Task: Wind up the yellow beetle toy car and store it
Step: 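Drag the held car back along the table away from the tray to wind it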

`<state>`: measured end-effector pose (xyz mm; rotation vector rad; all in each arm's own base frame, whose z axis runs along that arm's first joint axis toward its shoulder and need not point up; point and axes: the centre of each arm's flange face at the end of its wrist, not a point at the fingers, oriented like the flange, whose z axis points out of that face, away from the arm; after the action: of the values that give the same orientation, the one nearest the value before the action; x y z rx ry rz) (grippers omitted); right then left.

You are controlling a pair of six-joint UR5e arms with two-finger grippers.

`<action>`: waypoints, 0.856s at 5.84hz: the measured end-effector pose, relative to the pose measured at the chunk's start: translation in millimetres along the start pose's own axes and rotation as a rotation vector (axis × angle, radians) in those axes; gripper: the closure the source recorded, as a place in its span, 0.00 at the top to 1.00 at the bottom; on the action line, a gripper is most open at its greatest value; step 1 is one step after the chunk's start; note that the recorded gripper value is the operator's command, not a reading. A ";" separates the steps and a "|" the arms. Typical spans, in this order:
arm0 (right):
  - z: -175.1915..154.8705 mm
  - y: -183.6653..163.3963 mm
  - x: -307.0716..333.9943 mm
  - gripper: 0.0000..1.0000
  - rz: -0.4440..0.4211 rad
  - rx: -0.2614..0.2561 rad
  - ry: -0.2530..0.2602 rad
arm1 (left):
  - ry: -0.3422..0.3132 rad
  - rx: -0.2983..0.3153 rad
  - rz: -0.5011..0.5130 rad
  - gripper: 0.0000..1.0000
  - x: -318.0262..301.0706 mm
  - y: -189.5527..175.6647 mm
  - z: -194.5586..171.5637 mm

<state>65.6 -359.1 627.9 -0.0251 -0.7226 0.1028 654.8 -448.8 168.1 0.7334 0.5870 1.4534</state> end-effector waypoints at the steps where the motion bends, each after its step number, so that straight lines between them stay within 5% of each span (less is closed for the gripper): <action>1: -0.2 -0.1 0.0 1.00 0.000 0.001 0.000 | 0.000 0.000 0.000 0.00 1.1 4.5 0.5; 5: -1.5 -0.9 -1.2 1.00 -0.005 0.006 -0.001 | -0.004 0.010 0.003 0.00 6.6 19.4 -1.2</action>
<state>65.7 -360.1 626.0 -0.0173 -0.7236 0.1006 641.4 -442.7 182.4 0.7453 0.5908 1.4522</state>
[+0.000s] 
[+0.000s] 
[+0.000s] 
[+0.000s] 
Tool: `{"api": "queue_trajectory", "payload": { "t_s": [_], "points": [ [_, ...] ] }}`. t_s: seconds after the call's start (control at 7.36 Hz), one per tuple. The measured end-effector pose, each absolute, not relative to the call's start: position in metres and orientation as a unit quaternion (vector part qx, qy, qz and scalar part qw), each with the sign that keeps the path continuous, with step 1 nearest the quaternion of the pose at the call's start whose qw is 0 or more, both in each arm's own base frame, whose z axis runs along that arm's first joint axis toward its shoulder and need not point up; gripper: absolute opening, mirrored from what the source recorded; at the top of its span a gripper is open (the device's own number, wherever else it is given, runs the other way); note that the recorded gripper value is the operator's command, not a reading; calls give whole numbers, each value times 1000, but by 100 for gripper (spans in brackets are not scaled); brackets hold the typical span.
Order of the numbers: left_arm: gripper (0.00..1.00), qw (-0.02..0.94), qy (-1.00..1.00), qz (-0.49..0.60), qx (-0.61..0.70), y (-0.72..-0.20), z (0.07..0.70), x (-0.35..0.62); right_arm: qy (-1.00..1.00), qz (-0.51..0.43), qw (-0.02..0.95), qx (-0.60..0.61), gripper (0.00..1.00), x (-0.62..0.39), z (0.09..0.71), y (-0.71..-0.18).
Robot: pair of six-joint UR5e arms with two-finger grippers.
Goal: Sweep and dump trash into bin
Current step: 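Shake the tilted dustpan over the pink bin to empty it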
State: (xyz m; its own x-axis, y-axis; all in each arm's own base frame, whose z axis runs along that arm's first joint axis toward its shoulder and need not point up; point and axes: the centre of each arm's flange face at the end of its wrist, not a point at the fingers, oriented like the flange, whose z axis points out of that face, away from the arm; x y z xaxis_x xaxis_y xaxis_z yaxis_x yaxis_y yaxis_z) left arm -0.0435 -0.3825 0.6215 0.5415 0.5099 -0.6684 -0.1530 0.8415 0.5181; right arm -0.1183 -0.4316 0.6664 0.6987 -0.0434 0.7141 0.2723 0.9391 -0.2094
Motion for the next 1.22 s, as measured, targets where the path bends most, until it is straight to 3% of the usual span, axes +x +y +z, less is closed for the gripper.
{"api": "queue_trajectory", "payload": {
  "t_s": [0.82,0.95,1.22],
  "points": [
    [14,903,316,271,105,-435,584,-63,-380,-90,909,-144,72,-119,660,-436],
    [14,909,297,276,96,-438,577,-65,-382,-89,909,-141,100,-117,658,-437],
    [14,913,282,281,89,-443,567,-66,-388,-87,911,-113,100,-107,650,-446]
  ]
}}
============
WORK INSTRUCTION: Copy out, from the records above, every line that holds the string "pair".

TASK SOLUTION:
You are controlling a pair of six-joint UR5e arms with two-finger grippers.
Robot: pair of six-joint UR5e arms with two-finger grippers.

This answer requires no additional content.